In these situations, it’s best to talk about it and stop seeing each other. Unless, of course, you would both like to turn this into something more significant. But if you are rock solid about not having anything serious, don’t invest yourself and expect the other person to get invested because you won’t get much in return.
9You’ve Completely Forgotten About Other People
Nothing says more that you’ve caught feelings than being utterly committed to one person. Sure, you might be seeing each other once per week, but if you aren’t even considering anyone else, then you might be falling for your sex buddy.
Casual relationships are supposed to be about experimenting and getting that confidence to help you get back in the game. They are a good way of improving yourself without failing anyone’s expectations. They aren’t a way of starting yet another relationship. Both you and your partner can date however many people you want.
At the same time, you have no right to ask each other about other people because your relationship isn’t built on that kind of foundation. In case all of your focus is on this person alone, and you don’t have anything else going on, maybe it’s best to cut the cord and meet somebody else.
If not, you might get into a difficult situation where you fall in love with your hookup. When you realize that they don’t have an ounce of feelings to give you in return, it could have devastating effects on you. That’s what you are actually looking to avoid by going casual.
10You Are Constantly Talking to Each Other
Unlike with regular relationships, casual dating doesn’t require texting, chatting, or talking all the time. With sex being at the center of it all, there is no need to expand your relationship into other “areas.” What I’m trying to say is that you should keep it superficial.

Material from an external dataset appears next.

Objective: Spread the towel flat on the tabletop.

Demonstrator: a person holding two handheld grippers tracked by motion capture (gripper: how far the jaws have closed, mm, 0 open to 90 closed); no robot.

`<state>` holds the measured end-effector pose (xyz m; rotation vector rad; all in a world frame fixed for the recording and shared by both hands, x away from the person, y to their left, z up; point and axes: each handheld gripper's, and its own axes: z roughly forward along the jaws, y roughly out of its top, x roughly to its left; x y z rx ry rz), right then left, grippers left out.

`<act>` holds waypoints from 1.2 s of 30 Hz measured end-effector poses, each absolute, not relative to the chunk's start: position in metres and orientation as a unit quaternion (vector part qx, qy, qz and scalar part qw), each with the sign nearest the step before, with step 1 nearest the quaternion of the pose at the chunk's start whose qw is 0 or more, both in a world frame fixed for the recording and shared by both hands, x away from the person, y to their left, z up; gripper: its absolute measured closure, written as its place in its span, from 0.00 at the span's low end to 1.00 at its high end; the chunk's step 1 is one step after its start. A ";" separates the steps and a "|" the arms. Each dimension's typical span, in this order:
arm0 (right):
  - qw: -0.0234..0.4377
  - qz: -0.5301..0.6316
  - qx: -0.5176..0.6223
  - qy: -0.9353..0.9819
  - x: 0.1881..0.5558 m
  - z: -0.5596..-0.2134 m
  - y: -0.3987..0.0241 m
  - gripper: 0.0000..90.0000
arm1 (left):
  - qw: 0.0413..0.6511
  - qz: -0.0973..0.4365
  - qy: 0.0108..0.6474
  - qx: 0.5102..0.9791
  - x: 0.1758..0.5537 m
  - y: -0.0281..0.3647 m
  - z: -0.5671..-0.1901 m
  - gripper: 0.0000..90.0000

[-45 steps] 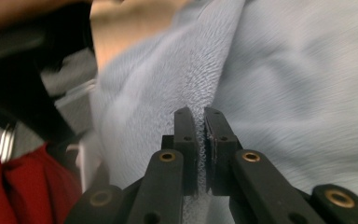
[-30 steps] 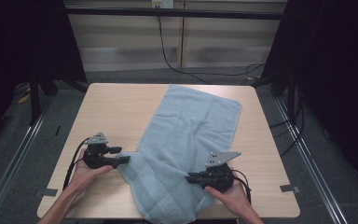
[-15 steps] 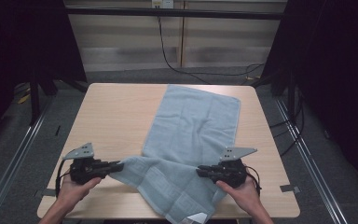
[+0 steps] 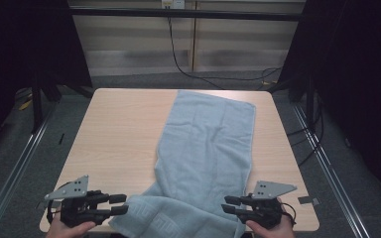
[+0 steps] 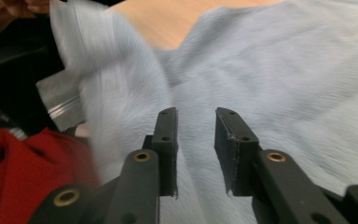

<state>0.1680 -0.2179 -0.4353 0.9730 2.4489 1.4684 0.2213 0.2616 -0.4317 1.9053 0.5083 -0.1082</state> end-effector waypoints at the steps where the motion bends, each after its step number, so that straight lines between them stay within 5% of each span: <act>1: 0.067 0.488 0.328 0.806 0.167 -0.435 -0.221 0.76 | 0.543 -0.040 0.225 0.808 0.230 0.260 -0.432 0.66; 12: 0.112 0.415 0.420 0.799 0.190 -0.470 -0.244 0.57 | 0.437 -0.034 0.281 0.854 0.319 0.200 -0.481 0.58; 20: 0.110 0.392 0.452 0.794 0.200 -0.485 -0.249 0.46 | 0.452 -0.047 0.281 0.845 0.336 0.171 -0.492 0.44; 21: 0.113 0.387 0.450 0.797 0.201 -0.485 -0.246 0.46 | 0.452 -0.047 0.281 0.845 0.336 0.171 -0.492 0.47; 23: 0.131 0.367 0.449 0.804 0.201 -0.485 -0.242 0.46 | 0.425 -0.045 0.289 0.856 0.337 0.163 -0.499 0.71; 25: 0.134 0.365 0.449 0.805 0.202 -0.485 -0.241 0.52 | 0.422 -0.044 0.286 0.859 0.335 0.163 -0.500 0.93; 26: 0.143 0.361 0.451 0.804 0.200 -0.485 -0.243 0.70 | 0.418 -0.042 0.274 0.865 0.332 0.164 -0.499 0.96; 31: 0.152 0.381 0.464 0.786 0.194 -0.482 -0.253 0.96 | 0.431 -0.035 0.285 0.855 0.318 0.195 -0.486 0.98; 36: 0.146 0.411 0.463 0.772 0.191 -0.474 -0.260 1.00 | 0.452 -0.033 0.293 0.842 0.291 0.226 -0.477 0.98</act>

It might seem strange for people who don’t have casual dating experience, but it’s best for you both. When you are talking all the time, you are more likely to become invested in each other’s lives and develop feelings. If you want to keep things casual, you shouldn’t be doing this.

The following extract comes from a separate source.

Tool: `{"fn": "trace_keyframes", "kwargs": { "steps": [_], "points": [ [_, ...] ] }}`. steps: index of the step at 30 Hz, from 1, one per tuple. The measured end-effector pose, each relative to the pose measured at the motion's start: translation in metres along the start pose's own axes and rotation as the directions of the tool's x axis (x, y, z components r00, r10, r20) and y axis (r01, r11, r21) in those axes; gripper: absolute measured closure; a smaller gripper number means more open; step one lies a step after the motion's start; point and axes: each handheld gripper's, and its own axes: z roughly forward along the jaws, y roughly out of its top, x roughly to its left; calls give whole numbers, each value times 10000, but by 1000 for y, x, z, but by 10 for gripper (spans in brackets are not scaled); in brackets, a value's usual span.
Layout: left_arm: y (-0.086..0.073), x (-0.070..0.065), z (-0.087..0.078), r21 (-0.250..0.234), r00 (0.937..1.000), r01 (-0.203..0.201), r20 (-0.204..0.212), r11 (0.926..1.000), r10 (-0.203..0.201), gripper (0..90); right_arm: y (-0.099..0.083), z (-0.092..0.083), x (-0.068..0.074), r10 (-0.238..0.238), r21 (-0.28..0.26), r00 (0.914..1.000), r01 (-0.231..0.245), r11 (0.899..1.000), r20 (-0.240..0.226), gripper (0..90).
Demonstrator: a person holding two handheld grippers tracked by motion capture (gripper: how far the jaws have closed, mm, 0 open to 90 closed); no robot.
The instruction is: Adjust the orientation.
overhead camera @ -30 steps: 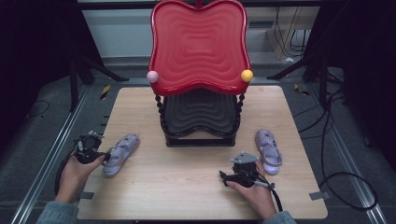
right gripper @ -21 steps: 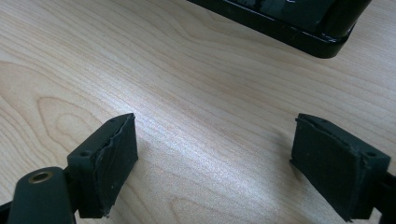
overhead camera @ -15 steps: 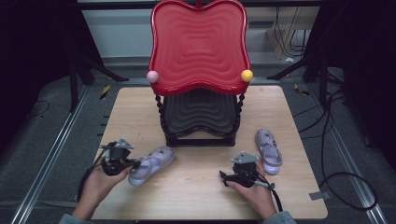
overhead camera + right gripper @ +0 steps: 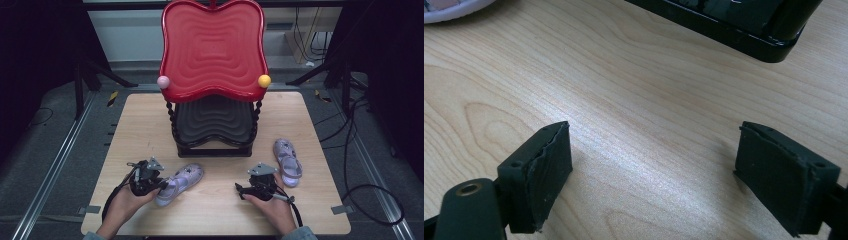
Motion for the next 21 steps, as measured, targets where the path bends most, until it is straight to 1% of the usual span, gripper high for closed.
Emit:
{"fn": "trace_keyframes", "kwargs": {
  "steps": [2, 4, 5, 7, 10, 11, 13, 16, 19, 21],
  "points": [
    [0, -4, -9, -264, 9998, -60, -178, 9996, 55, 661, 0, 0, 0, -3, -1, 10000, 3, 10000, 3, 150],
    [2, -9, -23, -546, 9990, -153, -422, 9984, 130, 630, 0, 0, 0, 1, 0, 10000, -1, 10000, 2, 150],
    [3, -12, -29, -627, 9989, -184, -446, 9979, 156, 625, 0, 0, 0, 10, -2, 10000, -10, 10000, -12, 150],
    [5, -19, -41, -849, 9991, -279, -346, 9960, 250, 637, 0, 0, 0, 4, 0, 10000, -4, 10000, 1, 150],
    [9, -28, -46, -875, 9990, -422, -158, 9953, 410, 649, 0, 0, 0, 0, 1, 10000, 0, 10000, 3, 150],
    [10, -32, -47, -820, 9985, -547, -146, 9951, 537, 642, 0, 0, 0, -1, 0, 10000, 1, 10000, 2, 150],
    [12, -39, -44, -740, 9976, -684, 59, 9949, 690, 616, 0, 0, 0, 6, -2, 10000, -6, 10000, 5, 149],
    [12, -43, -37, -630, 9974, -672, 227, 9957, 688, 605, 0, 0, 0, 11, -1, 10000, -11, 10000, 8, 149],
    [11, -46, -27, -287, 9960, -804, 356, 9963, 814, 604, 0, 0, 0, 14, 3, 10000, -14, 10000, 9, 149],
    [10, -48, -20, -41, 9958, -842, 369, 9964, 843, 610, 0, 0, 0, 12, -1, 10000, -12, 10000, 7, 149]
  ]
}}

For example, if you are chatting on social media every night before you go to bed and wishing each other good night, there is something wrong with your hookup. One of the clearest signs of being emotionally involved with each other is the need to share feelings and information about recent events.
Be a Grown-Up
If you feel that you shouldn’t be with someone, you need to tell them. Ending things can be difficult, even when we are talking about casual relationships. If you are having some of these issues, there are two things you can do. Tell them to stop doing what’s bothering you or let them know that you don’t want to see them anymore.
There is nothing else to consider. If you start overthinking about your relationship, you just might complicate your life and make irrational decisions. The key is honesty. Be honest with yourself and your partner as well. Understand your needs and how you want to achieve them.
Don’t just “give it a try” because you are feeling sorry for them. You won’t do yourself or them any favors.